↓↓↓

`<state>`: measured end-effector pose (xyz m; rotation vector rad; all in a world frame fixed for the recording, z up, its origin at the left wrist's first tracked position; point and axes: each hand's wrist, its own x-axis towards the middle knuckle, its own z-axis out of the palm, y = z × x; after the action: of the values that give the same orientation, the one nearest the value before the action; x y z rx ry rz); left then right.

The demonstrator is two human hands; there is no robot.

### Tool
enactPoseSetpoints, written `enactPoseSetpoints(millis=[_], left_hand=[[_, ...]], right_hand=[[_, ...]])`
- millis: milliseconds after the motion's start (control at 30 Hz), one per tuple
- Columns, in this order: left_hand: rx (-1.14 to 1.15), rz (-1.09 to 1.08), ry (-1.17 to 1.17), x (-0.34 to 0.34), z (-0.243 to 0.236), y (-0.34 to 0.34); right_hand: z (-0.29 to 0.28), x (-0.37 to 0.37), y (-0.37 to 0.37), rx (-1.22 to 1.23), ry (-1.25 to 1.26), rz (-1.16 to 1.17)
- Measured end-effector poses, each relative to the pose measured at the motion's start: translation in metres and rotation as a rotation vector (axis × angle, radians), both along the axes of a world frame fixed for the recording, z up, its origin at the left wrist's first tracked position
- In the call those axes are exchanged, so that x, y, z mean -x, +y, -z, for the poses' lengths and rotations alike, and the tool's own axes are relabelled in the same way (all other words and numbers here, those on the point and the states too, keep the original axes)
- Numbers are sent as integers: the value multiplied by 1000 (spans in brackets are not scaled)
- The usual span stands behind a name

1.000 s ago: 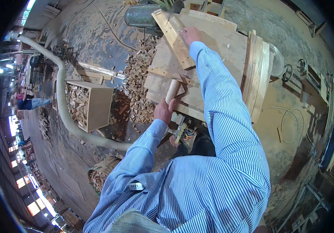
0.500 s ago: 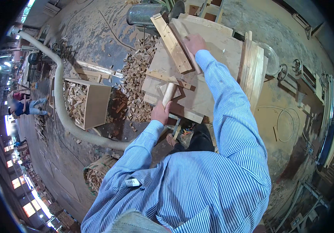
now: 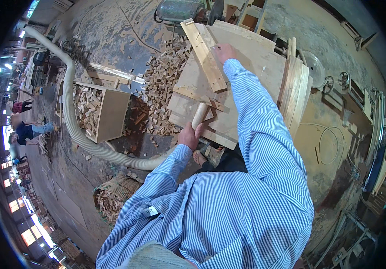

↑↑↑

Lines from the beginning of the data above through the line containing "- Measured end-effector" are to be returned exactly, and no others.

_Answer for the task_
`<state>`: measured end-effector pose (xyz m; rotation vector rad; all in a world frame fixed for the recording, z up, its origin at the left wrist's first tracked position; point and axes: each hand's wrist, its own x-axis towards the middle knuckle, its own z-axis out of the palm, y = z × x; after the action: of the values that give the same orientation, the one nearest the value before the action; x y z rx ry rz); left then right.

The demonstrator is two human hands; there is no robot.

### Tool
enactPoseSetpoints, written `enactPoseSetpoints(millis=[_], left_hand=[[_, ...]], right_hand=[[_, ...]])`
- millis: milliseconds after the motion's start (control at 30 Hz), one per tuple
- Columns, in this order: left_hand: rx (-1.14 to 1.15), rz (-1.09 to 1.08), ry (-1.17 to 1.17), x (-0.34 to 0.34), z (-0.243 to 0.236), y (-0.34 to 0.34); right_hand: z (-0.29 to 0.28), x (-0.37 to 0.37), y (-0.37 to 0.37), rx (-1.22 to 1.23), ry (-1.25 to 1.26), rz (-1.16 to 1.17)
- Measured end-effector poses, each relative to the pose measured at the motion's start: translation in metres and rotation as a rotation vector (axis × angle, radians), both along the axes of a world frame fixed for the recording, z up, its origin at the left wrist's first tracked position

Nothing more belongs to this exercise.